Search the listing for the string "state" and copy every line that contains it.

───── Information provided

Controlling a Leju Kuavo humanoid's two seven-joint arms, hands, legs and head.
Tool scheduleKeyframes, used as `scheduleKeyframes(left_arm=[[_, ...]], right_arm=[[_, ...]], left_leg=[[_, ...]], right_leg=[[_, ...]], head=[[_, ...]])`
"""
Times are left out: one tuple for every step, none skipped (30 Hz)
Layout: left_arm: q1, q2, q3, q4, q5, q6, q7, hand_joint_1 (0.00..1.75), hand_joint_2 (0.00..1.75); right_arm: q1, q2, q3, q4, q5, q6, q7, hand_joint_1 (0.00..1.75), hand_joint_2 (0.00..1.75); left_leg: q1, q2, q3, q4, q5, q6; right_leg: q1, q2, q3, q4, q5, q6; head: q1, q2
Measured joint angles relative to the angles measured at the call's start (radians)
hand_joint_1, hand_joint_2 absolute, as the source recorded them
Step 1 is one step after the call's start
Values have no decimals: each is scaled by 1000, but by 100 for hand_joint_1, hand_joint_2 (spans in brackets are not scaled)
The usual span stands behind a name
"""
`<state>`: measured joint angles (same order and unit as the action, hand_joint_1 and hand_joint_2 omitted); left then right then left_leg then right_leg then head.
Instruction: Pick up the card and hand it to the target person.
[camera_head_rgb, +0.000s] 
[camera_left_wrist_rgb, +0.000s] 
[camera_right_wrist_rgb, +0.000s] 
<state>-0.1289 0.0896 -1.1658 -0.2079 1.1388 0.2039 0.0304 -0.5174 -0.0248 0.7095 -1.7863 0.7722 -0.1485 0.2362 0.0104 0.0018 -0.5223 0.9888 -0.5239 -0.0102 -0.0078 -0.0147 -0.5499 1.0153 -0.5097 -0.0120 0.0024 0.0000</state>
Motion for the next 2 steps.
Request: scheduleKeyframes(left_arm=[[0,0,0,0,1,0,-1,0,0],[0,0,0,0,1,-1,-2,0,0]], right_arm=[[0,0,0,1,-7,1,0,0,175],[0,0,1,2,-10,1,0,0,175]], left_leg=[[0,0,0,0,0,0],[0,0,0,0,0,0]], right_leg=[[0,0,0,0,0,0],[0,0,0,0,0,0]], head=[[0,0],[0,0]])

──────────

● Solution below:
`<state>`: measured joint angles (same order and unit as the action, hand_joint_1 and hand_joint_2 omitted); left then right then left_leg then right_leg then head.
<state>-0.1289 0.0896 -1.1658 -0.2079 1.1388 0.2039 0.0304 -0.5174 -0.0248 0.7095 -1.7863 0.7722 -0.1485 0.2362 0.0104 0.0018 -0.5223 0.9888 -0.5239 -0.0102 -0.0078 -0.0147 -0.5499 1.0153 -0.5097 -0.0120 0.0024 0.0000</state>

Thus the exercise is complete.